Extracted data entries
______

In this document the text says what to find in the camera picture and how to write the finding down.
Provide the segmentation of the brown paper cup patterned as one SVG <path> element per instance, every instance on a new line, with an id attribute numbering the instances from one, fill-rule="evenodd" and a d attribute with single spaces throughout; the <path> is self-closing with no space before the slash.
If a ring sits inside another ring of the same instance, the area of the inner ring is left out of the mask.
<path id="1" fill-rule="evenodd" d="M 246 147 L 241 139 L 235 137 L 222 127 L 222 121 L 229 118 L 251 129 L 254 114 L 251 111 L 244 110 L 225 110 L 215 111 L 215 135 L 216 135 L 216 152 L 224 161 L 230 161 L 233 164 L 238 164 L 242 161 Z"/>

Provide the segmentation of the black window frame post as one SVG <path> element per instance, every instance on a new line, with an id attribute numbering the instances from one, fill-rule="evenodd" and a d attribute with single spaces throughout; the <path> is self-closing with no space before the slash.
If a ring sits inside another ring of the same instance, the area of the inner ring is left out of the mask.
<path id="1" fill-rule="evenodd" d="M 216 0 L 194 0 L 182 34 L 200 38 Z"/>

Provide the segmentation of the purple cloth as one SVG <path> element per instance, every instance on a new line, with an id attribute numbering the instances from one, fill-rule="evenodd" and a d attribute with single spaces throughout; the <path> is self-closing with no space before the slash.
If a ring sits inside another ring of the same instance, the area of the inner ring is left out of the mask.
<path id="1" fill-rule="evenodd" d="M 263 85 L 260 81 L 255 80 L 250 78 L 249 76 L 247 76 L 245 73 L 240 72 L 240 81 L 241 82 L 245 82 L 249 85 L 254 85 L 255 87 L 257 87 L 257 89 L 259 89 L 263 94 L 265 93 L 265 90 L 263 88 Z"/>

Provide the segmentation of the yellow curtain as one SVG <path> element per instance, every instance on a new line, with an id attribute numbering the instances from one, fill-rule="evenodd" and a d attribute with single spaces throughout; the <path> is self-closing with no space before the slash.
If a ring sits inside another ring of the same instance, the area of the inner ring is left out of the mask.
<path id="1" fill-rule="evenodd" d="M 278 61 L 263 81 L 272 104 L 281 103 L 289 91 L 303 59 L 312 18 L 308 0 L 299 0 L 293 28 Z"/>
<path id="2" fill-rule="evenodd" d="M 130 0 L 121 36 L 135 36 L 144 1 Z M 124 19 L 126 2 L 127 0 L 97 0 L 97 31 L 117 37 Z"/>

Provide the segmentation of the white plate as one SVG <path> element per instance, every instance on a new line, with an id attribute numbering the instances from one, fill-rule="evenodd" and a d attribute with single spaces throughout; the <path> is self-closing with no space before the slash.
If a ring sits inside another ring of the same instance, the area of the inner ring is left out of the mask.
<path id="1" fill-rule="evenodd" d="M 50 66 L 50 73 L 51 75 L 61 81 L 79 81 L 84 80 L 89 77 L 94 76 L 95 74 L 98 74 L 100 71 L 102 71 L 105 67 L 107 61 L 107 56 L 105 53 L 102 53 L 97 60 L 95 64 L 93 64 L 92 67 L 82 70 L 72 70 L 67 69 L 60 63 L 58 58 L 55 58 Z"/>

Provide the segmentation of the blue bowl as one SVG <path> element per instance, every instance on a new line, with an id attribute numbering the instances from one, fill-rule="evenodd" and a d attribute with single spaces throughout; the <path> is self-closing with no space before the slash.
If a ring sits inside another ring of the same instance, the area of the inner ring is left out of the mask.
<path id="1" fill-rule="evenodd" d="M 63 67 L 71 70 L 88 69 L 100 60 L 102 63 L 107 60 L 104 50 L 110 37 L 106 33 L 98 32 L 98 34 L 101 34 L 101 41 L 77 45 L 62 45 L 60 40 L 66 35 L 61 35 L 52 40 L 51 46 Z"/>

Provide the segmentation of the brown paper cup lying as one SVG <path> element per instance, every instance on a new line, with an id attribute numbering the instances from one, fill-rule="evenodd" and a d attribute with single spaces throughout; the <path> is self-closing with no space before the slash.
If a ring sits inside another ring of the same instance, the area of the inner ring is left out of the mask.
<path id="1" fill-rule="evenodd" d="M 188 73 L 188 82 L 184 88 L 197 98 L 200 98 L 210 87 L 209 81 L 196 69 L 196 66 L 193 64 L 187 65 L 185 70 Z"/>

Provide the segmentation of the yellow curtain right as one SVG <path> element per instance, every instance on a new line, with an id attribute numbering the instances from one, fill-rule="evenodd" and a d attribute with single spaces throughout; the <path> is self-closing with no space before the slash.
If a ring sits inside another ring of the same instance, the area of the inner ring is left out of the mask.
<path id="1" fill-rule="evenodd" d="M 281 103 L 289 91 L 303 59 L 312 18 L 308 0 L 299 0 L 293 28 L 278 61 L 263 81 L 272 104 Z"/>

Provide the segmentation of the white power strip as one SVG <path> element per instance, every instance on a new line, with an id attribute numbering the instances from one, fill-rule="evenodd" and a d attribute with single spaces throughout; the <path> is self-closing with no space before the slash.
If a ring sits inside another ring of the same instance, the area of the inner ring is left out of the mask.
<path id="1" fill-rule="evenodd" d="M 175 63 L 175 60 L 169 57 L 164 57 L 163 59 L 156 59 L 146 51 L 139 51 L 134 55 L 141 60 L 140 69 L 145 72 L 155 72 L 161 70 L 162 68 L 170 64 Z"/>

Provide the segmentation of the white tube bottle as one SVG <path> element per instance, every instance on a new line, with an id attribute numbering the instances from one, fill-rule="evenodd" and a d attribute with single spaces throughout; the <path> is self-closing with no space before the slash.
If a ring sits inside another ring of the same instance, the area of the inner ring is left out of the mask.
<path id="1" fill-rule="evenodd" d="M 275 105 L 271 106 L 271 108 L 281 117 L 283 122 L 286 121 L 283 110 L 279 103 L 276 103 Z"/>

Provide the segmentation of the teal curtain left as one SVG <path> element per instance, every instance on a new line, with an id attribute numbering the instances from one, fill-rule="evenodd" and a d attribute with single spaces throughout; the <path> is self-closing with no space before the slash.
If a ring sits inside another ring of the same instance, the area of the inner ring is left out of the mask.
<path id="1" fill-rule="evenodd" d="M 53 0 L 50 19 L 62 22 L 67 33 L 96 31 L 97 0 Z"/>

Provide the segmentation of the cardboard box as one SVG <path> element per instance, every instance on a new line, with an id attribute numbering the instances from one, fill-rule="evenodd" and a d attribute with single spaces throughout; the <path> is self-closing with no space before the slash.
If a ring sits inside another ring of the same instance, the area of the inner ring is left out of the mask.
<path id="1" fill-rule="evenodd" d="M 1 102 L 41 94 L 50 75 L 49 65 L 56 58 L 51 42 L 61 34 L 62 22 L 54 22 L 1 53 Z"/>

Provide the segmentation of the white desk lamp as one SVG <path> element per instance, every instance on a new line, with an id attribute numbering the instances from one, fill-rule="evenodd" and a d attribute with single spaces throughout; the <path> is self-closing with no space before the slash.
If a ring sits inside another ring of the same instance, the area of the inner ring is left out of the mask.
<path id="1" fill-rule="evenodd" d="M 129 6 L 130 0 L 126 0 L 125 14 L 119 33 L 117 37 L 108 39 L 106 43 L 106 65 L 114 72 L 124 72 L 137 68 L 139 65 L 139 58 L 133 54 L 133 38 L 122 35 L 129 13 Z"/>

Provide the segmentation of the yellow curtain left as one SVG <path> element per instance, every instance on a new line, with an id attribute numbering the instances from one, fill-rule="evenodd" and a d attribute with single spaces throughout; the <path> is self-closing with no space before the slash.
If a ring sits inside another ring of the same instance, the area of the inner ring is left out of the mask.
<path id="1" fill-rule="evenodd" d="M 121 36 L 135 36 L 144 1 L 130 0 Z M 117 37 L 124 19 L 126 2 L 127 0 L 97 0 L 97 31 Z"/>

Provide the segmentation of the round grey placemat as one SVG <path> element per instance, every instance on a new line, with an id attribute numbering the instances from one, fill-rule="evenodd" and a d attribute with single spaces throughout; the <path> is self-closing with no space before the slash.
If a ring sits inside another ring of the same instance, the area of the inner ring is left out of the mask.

______

TASK DETAILS
In the data above, find the line with "Provide the segmentation of the white tube" and the line with "Provide the segmentation of the white desk". Retype both, plus every line between them, exactly.

RESULT
Provide the segmentation of the white tube bottle as one SVG <path> element per instance, every instance on a new line, with an id attribute numbering the instances from one, fill-rule="evenodd" and a d attribute with single spaces throughout; the <path> is self-closing with no space before the slash.
If a ring sits inside another ring of the same instance, the area of the inner ring is left out of the mask.
<path id="1" fill-rule="evenodd" d="M 275 105 L 271 106 L 271 108 L 281 117 L 283 122 L 286 121 L 283 110 L 279 103 L 276 103 Z"/>

Provide the segmentation of the teal curtain left as one SVG <path> element per instance, every instance on a new line, with an id attribute numbering the instances from one, fill-rule="evenodd" and a d attribute with single spaces throughout; the <path> is self-closing with no space before the slash.
If a ring sits inside another ring of the same instance, the area of the inner ring is left out of the mask.
<path id="1" fill-rule="evenodd" d="M 53 0 L 50 19 L 62 22 L 67 33 L 96 31 L 97 0 Z"/>

Provide the segmentation of the cardboard box as one SVG <path> element per instance, every instance on a new line, with an id attribute numbering the instances from one, fill-rule="evenodd" and a d attribute with single spaces throughout; the <path> is self-closing with no space before the slash.
If a ring sits inside another ring of the same instance, the area of the inner ring is left out of the mask.
<path id="1" fill-rule="evenodd" d="M 1 102 L 41 94 L 50 75 L 49 65 L 56 58 L 51 42 L 61 34 L 62 22 L 54 22 L 1 53 Z"/>

Provide the segmentation of the white desk lamp as one SVG <path> element per instance, every instance on a new line, with an id attribute numbering the instances from one, fill-rule="evenodd" and a d attribute with single spaces throughout; the <path> is self-closing with no space before the slash.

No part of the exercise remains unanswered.